Background
Tissue clearing is currently revolutionizing neuroanatomy by enabling organ-level imaging with cellular resolution. However, currently available tools for data analysis require a significant time investment for training and adaptation to each laboratory’s use case, which limits productivity. Here, we present FriendlyClearMap, an integrated toolset that makes ClearMap1 and ClearMap2’s CellMap pipeline easier to use, extends its functions, and provides Docker Images from which it can be run with minimal time investment. We also provide detailed tutorials for each step of the pipeline.
Findings
For more precise alignment, we add a landmark-based atlas registration to ClearMap’s functions as well as include young mouse reference atlases for developmental studies. We provide an alternative cell segmentation method besides ClearMap’s threshold-based approach: Ilastik’s Pixel Classification, importing segmentations from commercial image analysis packages and even manual annotations.

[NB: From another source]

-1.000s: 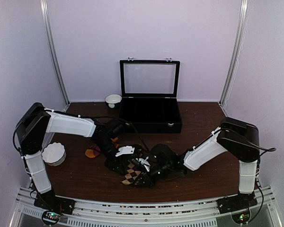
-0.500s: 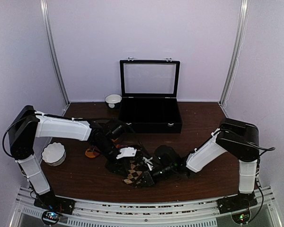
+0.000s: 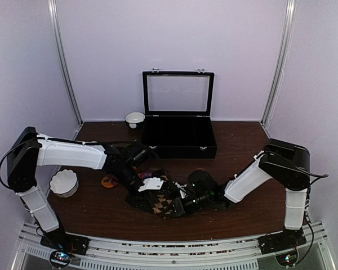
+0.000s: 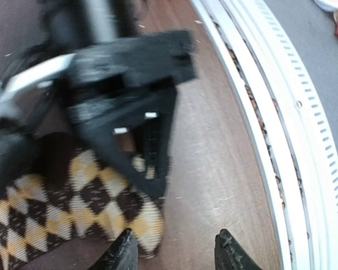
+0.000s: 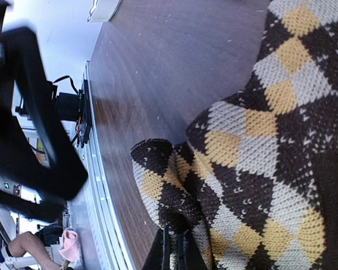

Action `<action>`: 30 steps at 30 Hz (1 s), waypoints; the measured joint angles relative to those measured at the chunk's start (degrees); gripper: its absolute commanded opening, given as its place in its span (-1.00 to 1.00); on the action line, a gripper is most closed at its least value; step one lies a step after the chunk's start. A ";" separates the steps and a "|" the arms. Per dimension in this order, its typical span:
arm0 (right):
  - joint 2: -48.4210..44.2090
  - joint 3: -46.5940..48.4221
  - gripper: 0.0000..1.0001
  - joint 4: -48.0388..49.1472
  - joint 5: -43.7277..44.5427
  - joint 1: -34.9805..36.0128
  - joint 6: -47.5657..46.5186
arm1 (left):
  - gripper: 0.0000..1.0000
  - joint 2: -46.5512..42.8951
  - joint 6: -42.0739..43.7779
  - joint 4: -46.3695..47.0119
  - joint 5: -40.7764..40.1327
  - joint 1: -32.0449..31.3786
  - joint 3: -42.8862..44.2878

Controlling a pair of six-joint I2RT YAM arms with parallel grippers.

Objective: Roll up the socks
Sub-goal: Roll the sock at the center of the board.

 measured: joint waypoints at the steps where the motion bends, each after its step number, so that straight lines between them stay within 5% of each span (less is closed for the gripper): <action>1: 0.00 0.00 -1.00 -0.11 -0.07 -0.26 0.35 | -0.03 0.04 0.33 0.00 -0.57 -0.94 -0.31; 19: -0.04 2.29 -1.00 -5.53 -2.60 -1.73 2.58 | -0.09 6.84 2.16 5.33 -12.26 -5.16 -0.09; 28: -0.13 2.10 -1.00 -5.33 -3.04 -1.90 4.26 | -0.55 8.28 2.67 5.97 -15.19 -6.25 1.38; 30: -0.48 1.33 -0.81 -4.63 -3.02 -1.97 5.05 | -0.54 9.11 3.13 5.62 -15.15 -6.27 2.45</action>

Finally, we integrate BrainRender, a recently released visualization tool for advanced 3-dimensional visualization of the annotated cells.
Conclusions
As a proof of principle, we use FriendlyClearMap to quantify the distribution of the 3 main GABAergic interneuron subclasses (parvalbumin+ [PV+], somatostatin+, and vasoactive intestinal peptide+) in the mouse forebrain and midbrain. For PV+ neurons, we provide an additional dataset with adolescent vs. adult PV+ neuron density, showcasing the use for developmental studies. When combined with the analysis pipeline outlined above, our toolkit improves on the state-of-the-art packages by extending their function and making them easier to deploy at scale.